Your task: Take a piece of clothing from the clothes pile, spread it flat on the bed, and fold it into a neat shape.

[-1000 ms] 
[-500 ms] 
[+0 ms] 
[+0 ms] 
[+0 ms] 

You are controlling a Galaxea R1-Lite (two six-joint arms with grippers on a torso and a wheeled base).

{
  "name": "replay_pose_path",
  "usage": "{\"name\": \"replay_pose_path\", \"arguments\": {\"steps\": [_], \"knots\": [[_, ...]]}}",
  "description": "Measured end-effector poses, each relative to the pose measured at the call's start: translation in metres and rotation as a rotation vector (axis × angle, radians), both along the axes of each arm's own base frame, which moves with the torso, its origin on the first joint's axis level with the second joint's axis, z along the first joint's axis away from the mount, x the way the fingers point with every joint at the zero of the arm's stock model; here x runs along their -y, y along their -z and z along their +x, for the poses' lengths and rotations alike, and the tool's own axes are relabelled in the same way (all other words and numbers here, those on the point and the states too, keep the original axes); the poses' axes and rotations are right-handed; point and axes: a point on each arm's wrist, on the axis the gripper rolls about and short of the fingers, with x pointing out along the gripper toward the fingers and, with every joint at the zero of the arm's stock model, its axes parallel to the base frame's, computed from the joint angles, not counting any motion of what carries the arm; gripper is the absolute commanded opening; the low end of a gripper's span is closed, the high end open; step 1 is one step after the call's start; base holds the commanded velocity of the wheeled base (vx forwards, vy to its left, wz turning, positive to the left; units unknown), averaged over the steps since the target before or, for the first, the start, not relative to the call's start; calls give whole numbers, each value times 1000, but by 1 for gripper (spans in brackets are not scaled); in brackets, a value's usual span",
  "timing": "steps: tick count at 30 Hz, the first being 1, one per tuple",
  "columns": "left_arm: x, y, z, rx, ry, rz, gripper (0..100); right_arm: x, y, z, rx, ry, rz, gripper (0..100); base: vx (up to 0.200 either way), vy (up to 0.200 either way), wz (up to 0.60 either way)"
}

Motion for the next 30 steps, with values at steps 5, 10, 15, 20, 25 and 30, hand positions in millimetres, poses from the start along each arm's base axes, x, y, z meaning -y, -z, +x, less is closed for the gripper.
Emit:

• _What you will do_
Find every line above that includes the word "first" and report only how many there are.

• _Output below_
2